Machine learning for ecotoxicology and bee pesticide toxicity prediction

Wednesday 10:30 in room 1.20 (ground floor, shannon)

Machine learning for ecotoxicology and bee pesticide toxicity prediction

Jakub Adamczyk

Agrochemistry, in contrast to medicinal chemistry, is a relatively unexplored area in terms of rational drug design and molecular ML. Data science techniques and predictive ML models, exemplified by ADMET QSAR models, have long been used in pharmaceutical industry. Pesticides are the largest, and most economically important, group of agrochemicals. They need to pass multiple regulatory requirements in order to be used, showing safety not only to humans (toxicology), but also to a variety of wildlife organisms, such as honey bees, earthworms, birds, and fish (ecotoxicology). This is in many ways much more challenging, due to a wide variety of properties that need to be analyzed and predicted. At the same time, we actually require strong toxicity from pesticides, but highly selective, killing preferably only target organisms, e.g. weeds in case of herbicides.
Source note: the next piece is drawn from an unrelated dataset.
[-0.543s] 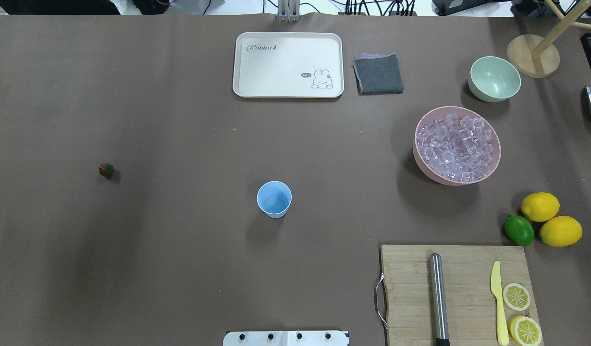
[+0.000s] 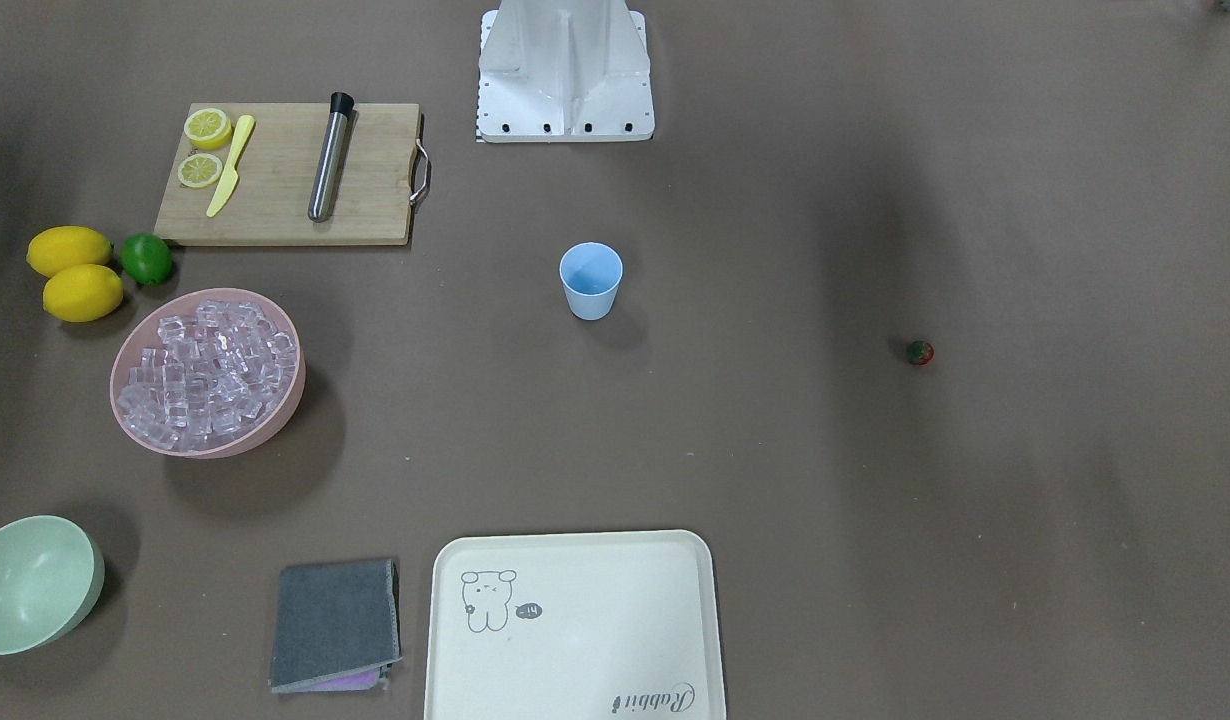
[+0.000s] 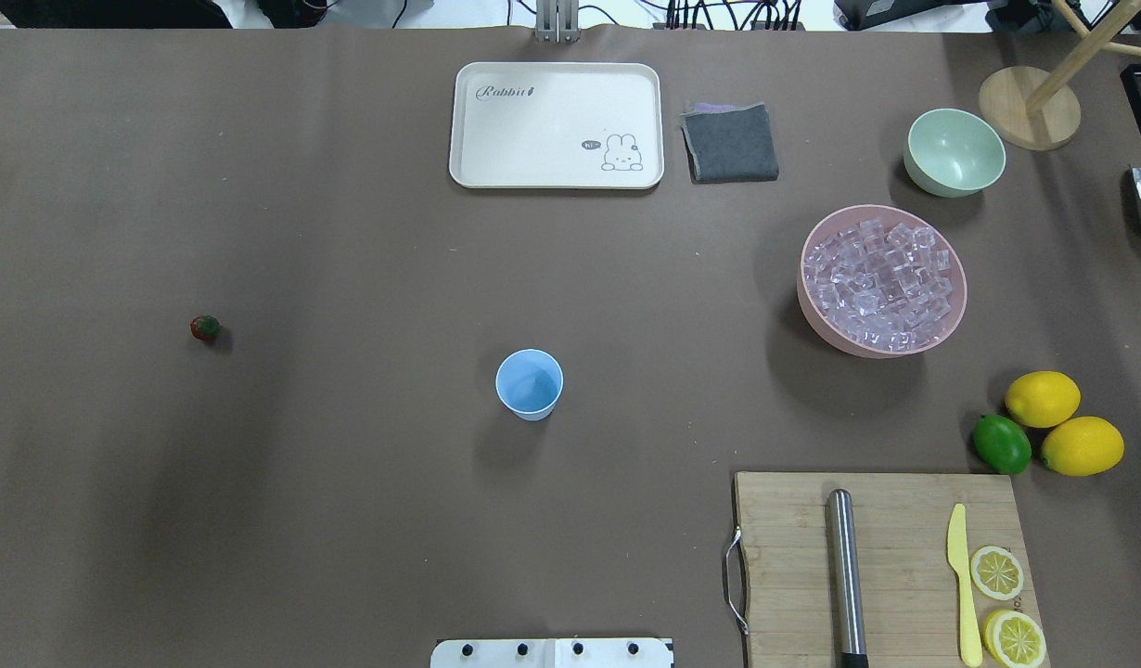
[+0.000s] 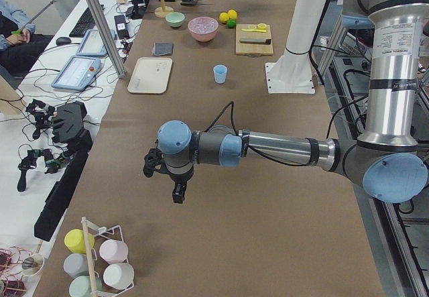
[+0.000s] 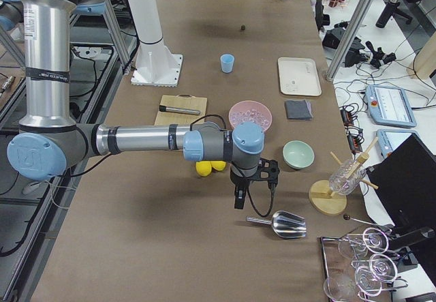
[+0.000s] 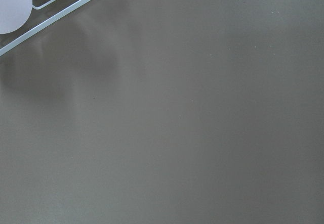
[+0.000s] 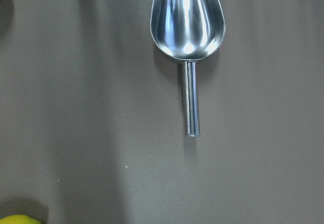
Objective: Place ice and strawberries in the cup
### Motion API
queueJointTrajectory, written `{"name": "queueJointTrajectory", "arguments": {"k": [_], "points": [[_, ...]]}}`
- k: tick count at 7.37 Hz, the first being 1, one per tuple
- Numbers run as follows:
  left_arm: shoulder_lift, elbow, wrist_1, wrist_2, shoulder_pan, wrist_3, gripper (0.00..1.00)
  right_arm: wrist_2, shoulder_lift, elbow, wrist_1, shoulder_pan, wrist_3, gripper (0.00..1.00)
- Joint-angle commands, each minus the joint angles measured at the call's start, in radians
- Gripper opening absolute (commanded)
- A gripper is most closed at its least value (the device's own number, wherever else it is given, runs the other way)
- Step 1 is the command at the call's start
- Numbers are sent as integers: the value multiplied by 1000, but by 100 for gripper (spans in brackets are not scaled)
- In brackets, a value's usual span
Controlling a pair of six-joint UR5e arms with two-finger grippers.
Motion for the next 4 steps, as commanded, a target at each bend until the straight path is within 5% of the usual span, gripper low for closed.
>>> {"name": "queueJointTrajectory", "arguments": {"k": [1, 4], "points": [[2, 1, -66, -3, 3, 1, 98, -2, 9, 4, 2, 0, -1, 100], [-7, 1, -151, -6, 9, -2, 98, 1, 20, 39, 0, 0, 10, 100]]}}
Recently created ApisTox (https://doi.org/10.1038/s41597-024-04232-w) is the largest dataset in the literature concerning toxicity of pesticides to honey bees (Apis mellifera). It allows broad analyses of agrochemicals and building ML models for predicting toxicity of pesticides to honey bees. This required creating a complex data processing workflow, which utilized freely available data sources, like ECOTOX database. In this talk, we will go over tools and techniques used, so that attendees will understand challenges related to such tasks, and how to create other similar datasets for practical usage.
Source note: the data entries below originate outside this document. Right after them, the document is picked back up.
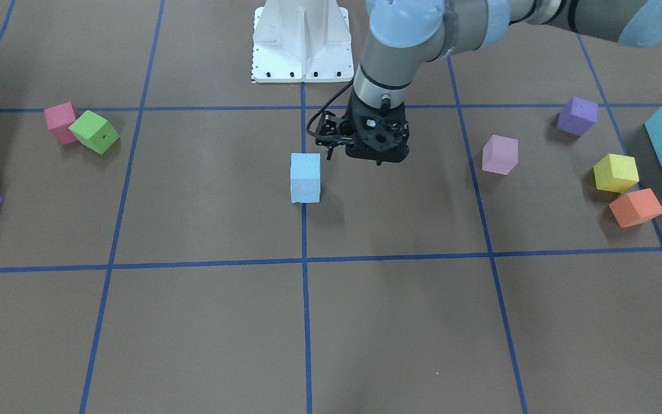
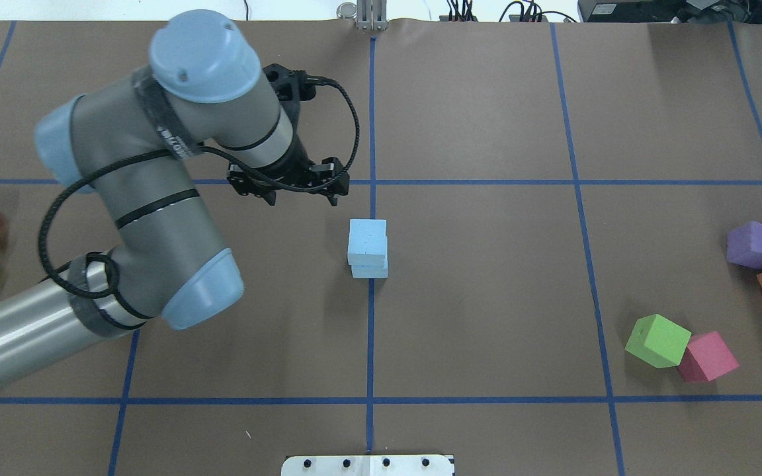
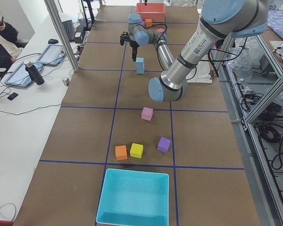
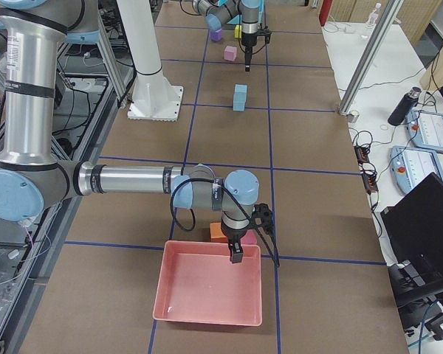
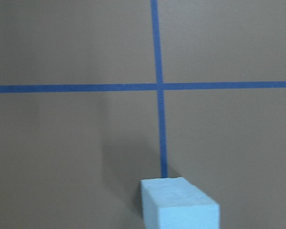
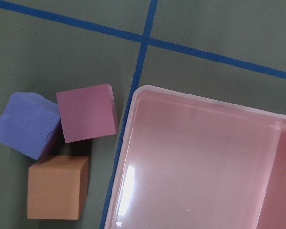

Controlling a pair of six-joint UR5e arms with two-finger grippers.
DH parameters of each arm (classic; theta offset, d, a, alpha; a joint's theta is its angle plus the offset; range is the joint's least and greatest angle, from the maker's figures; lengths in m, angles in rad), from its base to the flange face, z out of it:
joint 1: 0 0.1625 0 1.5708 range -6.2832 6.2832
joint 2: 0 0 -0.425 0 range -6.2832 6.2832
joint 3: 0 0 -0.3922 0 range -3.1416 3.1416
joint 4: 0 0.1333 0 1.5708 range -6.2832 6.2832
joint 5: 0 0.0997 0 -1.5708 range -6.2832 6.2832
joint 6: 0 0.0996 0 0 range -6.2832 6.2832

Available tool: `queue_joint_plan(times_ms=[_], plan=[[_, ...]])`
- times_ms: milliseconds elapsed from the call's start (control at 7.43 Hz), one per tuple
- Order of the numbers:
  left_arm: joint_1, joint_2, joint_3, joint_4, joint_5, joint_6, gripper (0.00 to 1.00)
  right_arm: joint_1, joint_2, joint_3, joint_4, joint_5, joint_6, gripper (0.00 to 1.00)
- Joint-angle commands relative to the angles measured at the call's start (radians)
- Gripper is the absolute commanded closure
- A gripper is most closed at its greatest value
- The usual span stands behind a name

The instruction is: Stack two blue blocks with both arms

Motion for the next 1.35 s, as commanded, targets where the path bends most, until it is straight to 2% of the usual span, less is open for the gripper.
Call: queue_joint_plan(times_ms=[0, 135, 404, 673, 942, 1076, 1211], plan=[[-0.091, 0.213, -0.125, -0.005, -0.008, 0.209, 0.02, 0.000, -0.005, -0.003, -0.001, -0.002, 0.001, 0.00], [-0.172, 0.296, -0.128, -0.014, -0.037, 0.315, 0.02, 0.008, -0.006, -0.009, -0.001, 0.000, 0.015, 0.00], [-0.389, 0.454, -0.115, -0.019, -0.183, 0.628, 0.02, 0.009, -0.005, -0.006, 0.001, 0.014, 0.073, 0.00], [-0.564, 0.570, -0.044, -0.019, -0.188, 0.957, 0.02, 0.009, -0.006, -0.006, 0.001, 0.017, 0.078, 0.00], [-0.704, 0.671, 0.043, -0.020, -0.211, 1.168, 0.02, 0.009, -0.006, -0.009, 0.001, 0.017, 0.078, 0.00], [-0.729, 0.773, 0.066, -0.022, -0.214, 1.210, 0.02, 0.009, -0.006, -0.009, 0.001, 0.017, 0.078, 0.00], [-0.766, 0.803, 0.079, -0.044, -0.217, 1.212, 0.02, 0.009, -0.005, -0.009, 0.001, 0.017, 0.078, 0.00]])
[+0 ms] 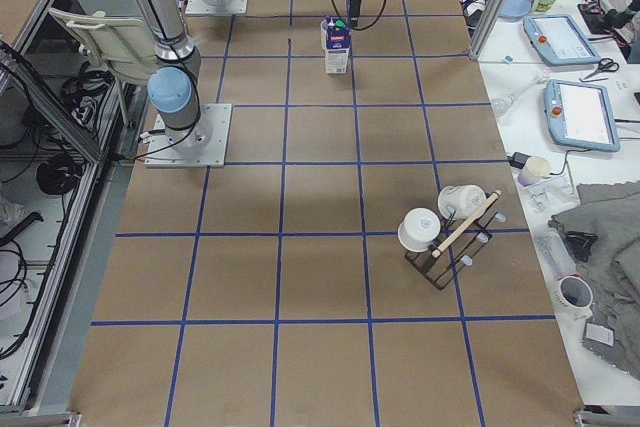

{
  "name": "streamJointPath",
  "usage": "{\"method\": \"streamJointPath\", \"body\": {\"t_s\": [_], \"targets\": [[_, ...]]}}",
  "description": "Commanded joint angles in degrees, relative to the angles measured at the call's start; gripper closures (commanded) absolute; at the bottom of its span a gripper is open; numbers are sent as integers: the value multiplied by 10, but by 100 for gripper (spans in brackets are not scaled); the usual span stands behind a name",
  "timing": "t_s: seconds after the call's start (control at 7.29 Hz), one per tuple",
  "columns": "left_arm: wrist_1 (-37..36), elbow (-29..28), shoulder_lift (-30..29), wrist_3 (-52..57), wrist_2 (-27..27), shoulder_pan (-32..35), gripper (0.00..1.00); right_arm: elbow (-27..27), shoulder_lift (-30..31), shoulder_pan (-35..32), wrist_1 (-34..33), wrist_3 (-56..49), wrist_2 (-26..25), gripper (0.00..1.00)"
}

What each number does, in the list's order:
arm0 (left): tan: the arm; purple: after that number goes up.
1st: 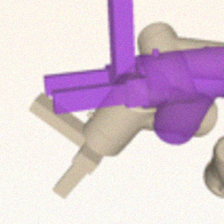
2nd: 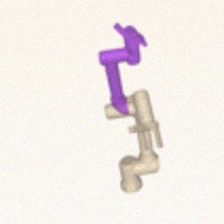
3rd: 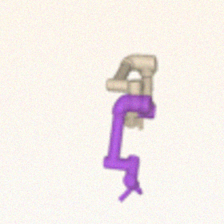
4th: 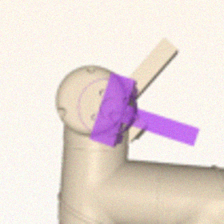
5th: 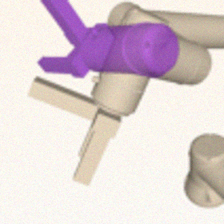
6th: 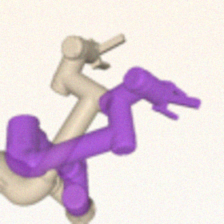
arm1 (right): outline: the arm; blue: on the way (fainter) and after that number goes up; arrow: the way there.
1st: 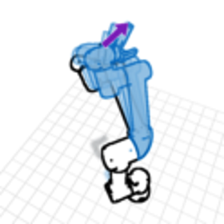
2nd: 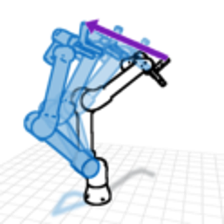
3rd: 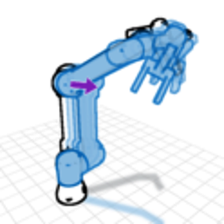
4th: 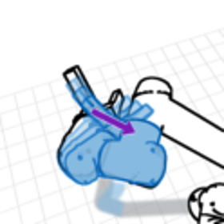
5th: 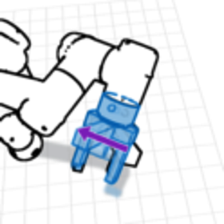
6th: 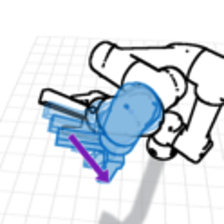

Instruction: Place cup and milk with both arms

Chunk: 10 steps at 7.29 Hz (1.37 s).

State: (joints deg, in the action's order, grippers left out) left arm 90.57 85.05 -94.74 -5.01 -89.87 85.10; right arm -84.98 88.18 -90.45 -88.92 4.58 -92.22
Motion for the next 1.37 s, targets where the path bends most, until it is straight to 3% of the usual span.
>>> {"method": "streamJointPath", "body": {"t_s": [0.0,0.82,1.1,1.24], "targets": [[-4,9,4,0,0,1,0,-3,32,39,52,-36,-4,0],[-5,10,10,1,-2,0,0,-10,6,5,37,-31,5,0],[-7,6,12,4,-7,0,0,-18,-27,-42,-33,-28,5,0],[-7,0,12,5,-7,-4,0,-14,-21,-38,-28,-32,1,0]]}}
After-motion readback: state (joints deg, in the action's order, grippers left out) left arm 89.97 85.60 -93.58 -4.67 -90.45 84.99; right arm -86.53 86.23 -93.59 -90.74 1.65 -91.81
ApisTox paper was followed up by additional molecular datasets' analyzes and building ML models (currently under review). In this talk, we will also explore initial results of pesticide toxicity classification and how we can approach building molecular ML models for agrochemistry, e.g. molecular fingerprints, graph kernels, and graph neural networks. Results are highly distinct from those on molecular chemistry datasets, indicating a lot of unexplored potential.

Jakub Adamczyk

I am a PhD candidate in Computer Science at AGH University of Krakow, and a member of Graph ML and Chemoinformatics Lab at Faculty of Computer Science. My research concerns fair evaluation, graph representation learning, graph classification, chemoinformatics, and molecular property prediction. I'm also interested in time series, NLP, and MLOps, and I'm also teaching all of those things at AGH. I also work at Placewise as Data Science Engineer, focusing on various ML problems in tabular learning, CV and NLP, and their end-to-end MLOps. Beside my professional work, I train Historical European Martial Arts (HEMA) with messer and longsword, and like reading and tabletop RPGs.